Researchers from UCL, Queen Mary University of London and Heinrich-Heine-Universität Dusseldorf suggest that atmospheric oxygen produced using nitrogenase blocked the enzyme from working.

This negative feedback loop prevented further oxygen from being made, kick-starting a period of stagnation in Earth’s history about 2.4 billion years ago.

According to the study, this loop only ended when plants conquered land about 600 million years ago.

When land plants emerged, their oxygen-producing cells in leaves were physically separated from nitrogenase containing cells in soil.

This allowed oxygen to accumulate without inhibiting nitrogenase.

The Proterozoic Eon, which lasted almost two billion years, saw very little change in the evolution of life, ocean and atmosphere composition and climate, leading some to call it the “boring billion”.

Co-author Professor William Martin said: “Our theory is the only one that accounts for the global impact on the production of oxygen over such a sustained period of time and explains why it was able to rise to the levels we see today, fuelling the evolution of life on Earth.”

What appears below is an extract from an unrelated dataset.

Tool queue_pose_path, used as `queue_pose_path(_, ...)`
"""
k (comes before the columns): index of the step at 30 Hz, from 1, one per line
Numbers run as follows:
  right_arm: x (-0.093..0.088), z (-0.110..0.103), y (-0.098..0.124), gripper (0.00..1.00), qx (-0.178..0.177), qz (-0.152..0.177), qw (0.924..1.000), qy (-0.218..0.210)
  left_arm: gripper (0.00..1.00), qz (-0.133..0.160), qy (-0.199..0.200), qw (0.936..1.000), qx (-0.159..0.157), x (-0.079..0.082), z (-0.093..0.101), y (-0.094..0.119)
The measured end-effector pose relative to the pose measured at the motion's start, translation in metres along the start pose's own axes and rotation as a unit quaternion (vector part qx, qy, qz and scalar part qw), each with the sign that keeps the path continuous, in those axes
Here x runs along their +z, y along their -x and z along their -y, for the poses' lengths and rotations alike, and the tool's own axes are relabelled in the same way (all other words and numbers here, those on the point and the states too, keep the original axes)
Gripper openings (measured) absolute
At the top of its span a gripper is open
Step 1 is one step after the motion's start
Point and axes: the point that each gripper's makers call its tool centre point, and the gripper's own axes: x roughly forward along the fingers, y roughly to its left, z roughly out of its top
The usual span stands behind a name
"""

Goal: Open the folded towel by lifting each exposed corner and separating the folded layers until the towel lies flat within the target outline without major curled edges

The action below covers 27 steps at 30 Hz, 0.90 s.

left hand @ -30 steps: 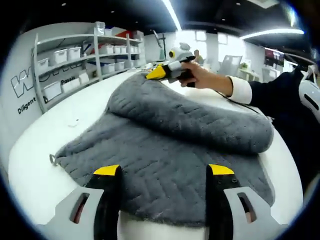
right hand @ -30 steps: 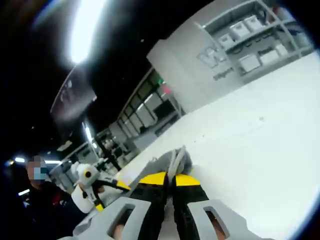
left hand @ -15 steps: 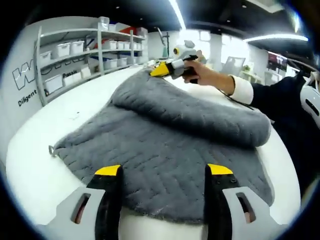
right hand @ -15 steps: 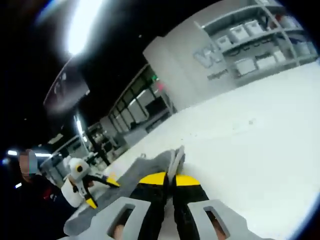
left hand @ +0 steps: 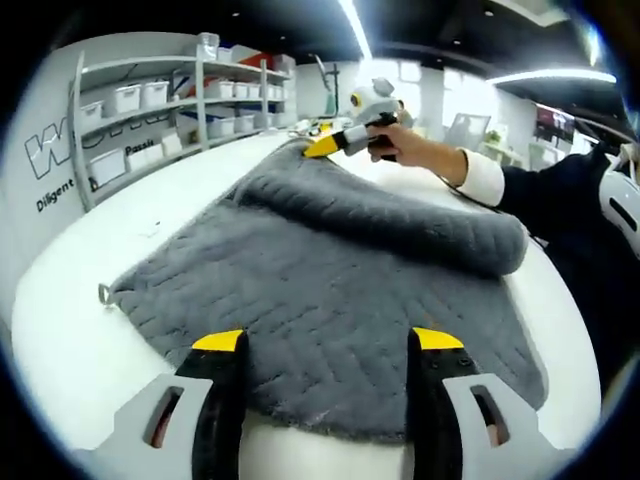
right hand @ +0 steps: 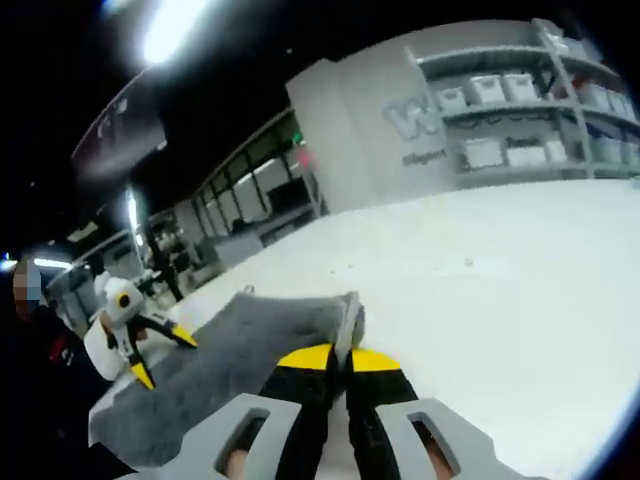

Co-author Brenda Thake said: “We know from studying cyanobacteria in laboratory conditions that nitrogenase ceases to work at higher than 10% current atmospheric levels, which is 2% by volume, as the enzyme is rapidly destroyed by oxygen.

“Despite this being known by biologists, it hasn’t been suggested as a driver behind one of Earth’s great mysteries, until now.”

The work was funded by the Leverhulme Trust, European Research Council, Volkswagen Foundation and the German Research Foundation.